By the late 1960s, there was growing pressure from within the establishment for drug policy to be consolidated. Partly in reaction to the media reporting, and partly because of the recent changes in drug cultures (and their association with political and cultural dissent), consolidation of the law became politically attractive to mainstream political parties. There was also the imperative of building the 1961 UN Convention into UK law. Once again, media-driven anxiety, international pressure and fear of cultural threats to the status quo pushed politicians towards stricter drug policy. In 1970, a new Bill was introduced by the Labour Home Secretary James Callaghan, who had been personally sceptical of Wootton. It was on this basis that the Misuse of Drugs Act (MDA) was developed.
The MDA's path through Parliament was, in the end, somewhat convoluted. Having been introduced by a Labour administration, it was dropped and re-introduced by the Conservative Home Secretary Reginald Maudling following a General Election.
The debates that accompanied its passage show that, in Parliament at least, there was broad support for tightening drug laws – though with some notable exceptions (including an early recognition that drug-led police searches could lead to antagonism and discrimination). The spectre of an excessively ‘permissive’ society, wild claims regarding the risk of drug use to physical and mental health, and a desire to be seen to be ‘doing something’ to protect established social norms all added to the support.

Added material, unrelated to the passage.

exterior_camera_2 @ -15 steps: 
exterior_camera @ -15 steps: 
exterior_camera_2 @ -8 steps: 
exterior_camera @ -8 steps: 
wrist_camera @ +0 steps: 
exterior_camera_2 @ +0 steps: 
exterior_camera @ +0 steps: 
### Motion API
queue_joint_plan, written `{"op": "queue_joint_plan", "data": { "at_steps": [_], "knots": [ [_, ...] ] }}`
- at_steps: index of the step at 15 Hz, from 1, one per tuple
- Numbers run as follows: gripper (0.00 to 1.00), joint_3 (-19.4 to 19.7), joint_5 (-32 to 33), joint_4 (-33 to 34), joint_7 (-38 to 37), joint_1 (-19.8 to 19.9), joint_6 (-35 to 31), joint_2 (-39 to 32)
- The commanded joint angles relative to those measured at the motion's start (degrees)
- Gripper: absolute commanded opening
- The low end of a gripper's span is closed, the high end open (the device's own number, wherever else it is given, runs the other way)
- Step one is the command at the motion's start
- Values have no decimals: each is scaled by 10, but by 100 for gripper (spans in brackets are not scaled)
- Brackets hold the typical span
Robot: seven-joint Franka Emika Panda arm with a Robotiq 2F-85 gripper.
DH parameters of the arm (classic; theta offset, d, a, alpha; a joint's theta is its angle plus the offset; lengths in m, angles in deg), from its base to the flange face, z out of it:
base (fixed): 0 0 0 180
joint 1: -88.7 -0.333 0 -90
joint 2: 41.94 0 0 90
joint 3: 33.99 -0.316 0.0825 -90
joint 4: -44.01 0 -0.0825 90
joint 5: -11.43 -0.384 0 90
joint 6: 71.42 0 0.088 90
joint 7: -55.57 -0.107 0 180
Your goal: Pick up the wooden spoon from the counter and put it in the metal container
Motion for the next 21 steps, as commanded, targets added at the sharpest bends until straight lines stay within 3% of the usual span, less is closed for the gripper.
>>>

The Bill was approved in May 1971, and received Royal Assent on the 27th of that month. Although it took a further two years to be fully implemented, the law passed in that environment became the foundation for all drug policy in the following fifty years. Despite enormous changes in culture, society and drug availability – and despite a whole raft of expert reports calling for reform – the basic tenets of the MDA remain in place fifty years later.